Die Fahrt zu Maras Eltern war kurz und still. Maras Mutter hatte bereits eine Kartoffelsuppe nach alter Familientradition gekocht. Während des Essens besprachen sie die Inhalte der Briefe. Von über der Hälfte der erwähnten Menschen wusste Annemarie Lahnsteiner, dass diese längst nicht mehr unter den Lebenden weilten. Einige Namen hatte sie zum ersten Mal gelesen und konnte dazu keinerlei Auskunft geben.

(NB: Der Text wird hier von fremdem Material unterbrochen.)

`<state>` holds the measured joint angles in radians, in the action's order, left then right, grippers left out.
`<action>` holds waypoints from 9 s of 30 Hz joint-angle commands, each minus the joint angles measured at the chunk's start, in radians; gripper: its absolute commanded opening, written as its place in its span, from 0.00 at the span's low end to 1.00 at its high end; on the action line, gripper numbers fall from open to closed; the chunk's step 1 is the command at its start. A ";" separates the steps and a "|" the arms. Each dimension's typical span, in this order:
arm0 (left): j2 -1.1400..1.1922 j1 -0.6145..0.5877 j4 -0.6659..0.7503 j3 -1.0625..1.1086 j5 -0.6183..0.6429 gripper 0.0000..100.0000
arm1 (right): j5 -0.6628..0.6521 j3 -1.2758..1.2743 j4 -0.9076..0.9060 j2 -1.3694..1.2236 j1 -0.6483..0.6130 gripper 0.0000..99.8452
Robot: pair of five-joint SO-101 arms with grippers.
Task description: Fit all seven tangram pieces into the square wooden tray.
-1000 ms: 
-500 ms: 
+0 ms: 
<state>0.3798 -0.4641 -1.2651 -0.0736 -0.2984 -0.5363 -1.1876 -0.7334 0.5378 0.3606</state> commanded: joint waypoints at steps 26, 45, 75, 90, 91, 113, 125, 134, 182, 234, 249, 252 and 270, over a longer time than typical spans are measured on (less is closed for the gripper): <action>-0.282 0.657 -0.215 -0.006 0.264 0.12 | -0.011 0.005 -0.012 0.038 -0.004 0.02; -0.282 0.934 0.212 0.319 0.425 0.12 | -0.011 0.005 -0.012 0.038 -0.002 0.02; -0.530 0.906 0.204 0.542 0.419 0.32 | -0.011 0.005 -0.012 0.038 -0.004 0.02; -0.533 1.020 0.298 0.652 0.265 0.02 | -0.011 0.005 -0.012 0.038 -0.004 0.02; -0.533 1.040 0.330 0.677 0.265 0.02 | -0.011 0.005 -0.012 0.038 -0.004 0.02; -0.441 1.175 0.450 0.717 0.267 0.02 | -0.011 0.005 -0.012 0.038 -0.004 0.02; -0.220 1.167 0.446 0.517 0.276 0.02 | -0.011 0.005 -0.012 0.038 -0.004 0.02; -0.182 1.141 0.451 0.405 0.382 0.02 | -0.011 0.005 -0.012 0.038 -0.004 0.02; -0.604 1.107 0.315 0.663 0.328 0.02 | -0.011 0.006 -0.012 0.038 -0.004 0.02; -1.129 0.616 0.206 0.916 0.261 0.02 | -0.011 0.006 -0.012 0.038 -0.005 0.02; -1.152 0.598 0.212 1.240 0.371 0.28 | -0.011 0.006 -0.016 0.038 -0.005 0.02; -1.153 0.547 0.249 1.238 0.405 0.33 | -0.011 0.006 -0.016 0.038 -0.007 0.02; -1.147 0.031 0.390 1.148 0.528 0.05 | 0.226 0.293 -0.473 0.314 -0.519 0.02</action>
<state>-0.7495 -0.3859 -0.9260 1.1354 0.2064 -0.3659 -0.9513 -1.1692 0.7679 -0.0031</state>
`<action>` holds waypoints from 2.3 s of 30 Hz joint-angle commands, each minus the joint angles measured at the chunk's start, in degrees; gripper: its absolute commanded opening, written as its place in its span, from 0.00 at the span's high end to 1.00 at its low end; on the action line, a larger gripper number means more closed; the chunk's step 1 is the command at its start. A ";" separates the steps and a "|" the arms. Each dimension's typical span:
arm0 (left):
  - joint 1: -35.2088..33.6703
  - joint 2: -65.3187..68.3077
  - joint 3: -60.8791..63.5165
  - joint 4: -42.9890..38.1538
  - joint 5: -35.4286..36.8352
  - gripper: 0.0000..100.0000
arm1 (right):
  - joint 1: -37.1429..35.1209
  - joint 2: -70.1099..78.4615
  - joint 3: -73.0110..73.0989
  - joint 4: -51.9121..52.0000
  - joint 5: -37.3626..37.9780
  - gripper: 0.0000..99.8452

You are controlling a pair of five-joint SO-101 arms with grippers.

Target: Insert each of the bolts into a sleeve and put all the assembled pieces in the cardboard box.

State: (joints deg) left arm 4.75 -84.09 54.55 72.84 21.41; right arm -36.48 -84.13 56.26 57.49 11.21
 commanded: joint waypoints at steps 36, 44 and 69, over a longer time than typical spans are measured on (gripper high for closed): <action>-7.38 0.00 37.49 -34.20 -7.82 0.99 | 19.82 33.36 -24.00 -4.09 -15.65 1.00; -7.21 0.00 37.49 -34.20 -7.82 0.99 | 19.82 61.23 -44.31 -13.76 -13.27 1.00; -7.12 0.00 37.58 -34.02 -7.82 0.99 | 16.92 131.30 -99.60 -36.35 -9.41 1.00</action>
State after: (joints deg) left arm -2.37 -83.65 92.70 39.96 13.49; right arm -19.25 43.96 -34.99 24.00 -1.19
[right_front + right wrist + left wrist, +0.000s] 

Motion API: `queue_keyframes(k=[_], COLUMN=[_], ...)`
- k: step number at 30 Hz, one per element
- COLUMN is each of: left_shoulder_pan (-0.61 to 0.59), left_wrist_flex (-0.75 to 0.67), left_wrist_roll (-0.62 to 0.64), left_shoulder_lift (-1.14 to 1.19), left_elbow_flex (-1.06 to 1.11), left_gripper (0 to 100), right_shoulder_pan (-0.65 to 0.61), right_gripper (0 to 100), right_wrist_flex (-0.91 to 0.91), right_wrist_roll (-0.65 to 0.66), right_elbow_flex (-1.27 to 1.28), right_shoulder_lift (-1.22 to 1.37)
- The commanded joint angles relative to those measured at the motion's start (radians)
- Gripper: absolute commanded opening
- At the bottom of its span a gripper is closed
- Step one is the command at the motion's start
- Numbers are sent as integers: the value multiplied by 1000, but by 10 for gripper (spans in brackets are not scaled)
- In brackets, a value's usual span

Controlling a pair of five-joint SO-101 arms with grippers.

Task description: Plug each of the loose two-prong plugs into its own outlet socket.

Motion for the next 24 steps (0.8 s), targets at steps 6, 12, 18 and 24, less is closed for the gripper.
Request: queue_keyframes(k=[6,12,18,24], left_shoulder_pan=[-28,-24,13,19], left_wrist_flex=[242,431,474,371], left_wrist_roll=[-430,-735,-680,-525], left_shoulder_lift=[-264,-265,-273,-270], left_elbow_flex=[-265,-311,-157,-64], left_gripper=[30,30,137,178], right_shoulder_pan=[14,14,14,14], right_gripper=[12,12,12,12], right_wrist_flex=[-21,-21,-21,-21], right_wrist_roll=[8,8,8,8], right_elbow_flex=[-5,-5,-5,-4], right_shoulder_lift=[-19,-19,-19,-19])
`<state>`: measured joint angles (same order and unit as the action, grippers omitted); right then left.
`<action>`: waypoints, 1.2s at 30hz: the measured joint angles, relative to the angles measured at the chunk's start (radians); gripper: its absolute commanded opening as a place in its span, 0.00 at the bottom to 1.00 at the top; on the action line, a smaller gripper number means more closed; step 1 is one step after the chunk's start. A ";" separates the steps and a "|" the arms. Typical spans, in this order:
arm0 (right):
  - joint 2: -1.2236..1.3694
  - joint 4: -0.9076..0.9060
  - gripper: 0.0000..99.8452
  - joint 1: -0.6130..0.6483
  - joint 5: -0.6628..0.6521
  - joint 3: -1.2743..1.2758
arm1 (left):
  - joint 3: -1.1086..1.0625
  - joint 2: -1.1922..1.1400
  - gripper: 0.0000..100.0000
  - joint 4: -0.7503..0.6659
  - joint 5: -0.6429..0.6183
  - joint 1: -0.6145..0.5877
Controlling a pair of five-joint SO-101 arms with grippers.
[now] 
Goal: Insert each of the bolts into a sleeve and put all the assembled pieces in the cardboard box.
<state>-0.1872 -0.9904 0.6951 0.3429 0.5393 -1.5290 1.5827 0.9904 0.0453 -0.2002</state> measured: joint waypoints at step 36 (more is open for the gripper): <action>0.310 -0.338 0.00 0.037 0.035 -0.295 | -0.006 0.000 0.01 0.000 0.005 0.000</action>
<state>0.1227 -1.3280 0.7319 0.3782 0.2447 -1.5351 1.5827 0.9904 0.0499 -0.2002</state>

Der alte Hagen von Bleichenstein-Saalbach war offenbar bereits in frühen Jahren in das Leben von Tante Cäcilie getreten, doch war dieser mit Sicherheit nicht von Interesse. Letzten Endes blieb lediglich eine alte Schulfreundin namens Lieselotte Rümann übrig. Sie hatte dasselbe Alter wie die Verstorbene und wäre unter normalen Umständen gewiss längst tot. Falls sie dennoch am Leben sein sollte, stellten sich mehrere Fragen: Wo wohnte sie? War sie bei ausreichendem Verstand? War Rümann ihr Mädchenname oder hatte sie geheiratet und einen anderen Namen angenommen? Wie hieß sie in diesem Fall jetzt?
   Wolf Lahnsteiner rieb sich den vollen Bauch, in dem jetzt drei Teller leckerer Suppe und zwei Wiener Würstchen steckten, und schlug vor, ganz modern nach dem Namen Lieselotte Rümann im Internet zu suchen. Schließlich ließe sich heutzutage alles recherchieren.